From b465ae7b2524170cb14fa25dbcb84923bfb1a0a9 Mon Sep 17 00:00:00 2001
From: Ming Lei <ming.lei@redhat.com>
Date: Fri, 23 May 2025 00:35:20 +0800
Subject: ublk: add feature UBLK_F_QUIESCE

Add feature UBLK_F_QUIESCE, which adds control command `UBLK_U_CMD_QUIESCE_DEV`
for quiescing device, then device state can become `UBLK_S_DEV_QUIESCED`
or `UBLK_S_DEV_FAIL_IO` finally from ublk_ch_release() with ublk server
cooperation.

This feature can help to support to upgrade ublk server application by
shutting down ublk server gracefully, meantime keep ublk block device
persistent during the upgrading period.

The feature is only available for UBLK_F_USER_RECOVERY.

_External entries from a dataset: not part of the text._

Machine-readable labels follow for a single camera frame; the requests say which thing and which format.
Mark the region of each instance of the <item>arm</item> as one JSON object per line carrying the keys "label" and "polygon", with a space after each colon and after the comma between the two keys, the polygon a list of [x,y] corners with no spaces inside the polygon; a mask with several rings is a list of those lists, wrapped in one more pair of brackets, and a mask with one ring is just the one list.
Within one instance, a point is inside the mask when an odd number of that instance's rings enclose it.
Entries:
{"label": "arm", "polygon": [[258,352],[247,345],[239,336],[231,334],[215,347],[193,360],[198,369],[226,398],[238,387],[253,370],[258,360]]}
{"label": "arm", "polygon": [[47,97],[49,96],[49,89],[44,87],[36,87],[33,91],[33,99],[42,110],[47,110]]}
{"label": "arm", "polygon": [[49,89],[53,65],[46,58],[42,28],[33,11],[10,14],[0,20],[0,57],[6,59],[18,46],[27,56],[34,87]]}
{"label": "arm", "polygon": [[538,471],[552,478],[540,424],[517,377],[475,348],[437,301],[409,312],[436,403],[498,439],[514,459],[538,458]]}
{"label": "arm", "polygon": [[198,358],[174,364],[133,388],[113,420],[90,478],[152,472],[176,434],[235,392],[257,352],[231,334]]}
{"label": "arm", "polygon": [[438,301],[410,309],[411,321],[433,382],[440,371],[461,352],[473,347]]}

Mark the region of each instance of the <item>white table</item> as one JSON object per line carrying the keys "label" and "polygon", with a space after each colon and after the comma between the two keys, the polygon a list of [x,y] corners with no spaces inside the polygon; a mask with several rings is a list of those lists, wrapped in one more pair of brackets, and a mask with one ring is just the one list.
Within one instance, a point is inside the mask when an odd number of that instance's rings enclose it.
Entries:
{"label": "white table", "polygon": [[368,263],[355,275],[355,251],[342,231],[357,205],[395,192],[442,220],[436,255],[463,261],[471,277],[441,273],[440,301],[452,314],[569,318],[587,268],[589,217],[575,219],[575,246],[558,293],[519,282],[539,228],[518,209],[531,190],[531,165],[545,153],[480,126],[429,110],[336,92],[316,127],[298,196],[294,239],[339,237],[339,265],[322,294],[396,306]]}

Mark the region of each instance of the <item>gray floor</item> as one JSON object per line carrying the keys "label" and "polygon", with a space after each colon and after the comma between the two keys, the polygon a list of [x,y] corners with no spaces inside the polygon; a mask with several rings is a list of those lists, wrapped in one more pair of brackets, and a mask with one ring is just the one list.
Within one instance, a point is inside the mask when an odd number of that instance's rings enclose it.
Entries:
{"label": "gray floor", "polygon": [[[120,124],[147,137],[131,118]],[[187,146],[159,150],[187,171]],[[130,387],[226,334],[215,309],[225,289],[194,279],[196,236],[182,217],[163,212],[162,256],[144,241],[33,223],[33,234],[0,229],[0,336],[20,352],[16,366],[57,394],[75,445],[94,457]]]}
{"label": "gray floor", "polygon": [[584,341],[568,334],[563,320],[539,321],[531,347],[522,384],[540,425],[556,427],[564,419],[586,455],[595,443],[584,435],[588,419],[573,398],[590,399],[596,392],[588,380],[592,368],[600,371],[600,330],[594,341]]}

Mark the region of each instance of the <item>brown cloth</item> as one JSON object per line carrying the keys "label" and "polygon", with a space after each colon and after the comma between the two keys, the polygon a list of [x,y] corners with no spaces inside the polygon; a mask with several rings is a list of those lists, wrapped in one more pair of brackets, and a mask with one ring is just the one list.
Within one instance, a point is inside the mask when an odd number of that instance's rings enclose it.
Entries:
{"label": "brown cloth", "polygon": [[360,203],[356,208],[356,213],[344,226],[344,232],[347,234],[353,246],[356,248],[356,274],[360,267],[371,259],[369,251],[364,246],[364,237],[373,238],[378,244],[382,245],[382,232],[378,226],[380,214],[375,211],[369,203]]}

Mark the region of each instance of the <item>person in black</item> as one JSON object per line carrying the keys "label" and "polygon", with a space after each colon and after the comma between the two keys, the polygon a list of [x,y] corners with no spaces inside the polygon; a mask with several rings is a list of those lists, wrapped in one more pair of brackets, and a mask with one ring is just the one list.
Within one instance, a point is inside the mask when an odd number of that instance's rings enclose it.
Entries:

Suggested-by: Yoav Cohen <yoav@nvidia.com>
Link: https://lore.kernel.org/linux-block/DM4PR12MB632807AB7CDCE77D1E5AB7D0A9B92@DM4PR12MB6328.namprd12.prod.outlook.com/
Signed-off-by: Ming Lei <ming.lei@redhat.com>
Link: https://lore.kernel.org/r/20250522163523.406289-3-ming.lei@redhat.com
Signed-off-by: Jens Axboe <axboe@kernel.dk>
---
 drivers/block/ublk_drv.c      | 124 +++++++++++++++++++++++++++++++++++++++++-
 include/uapi/linux/ublk_cmd.h |  19 +++++++
 2 files changed, 142 insertions(+), 1 deletion(-)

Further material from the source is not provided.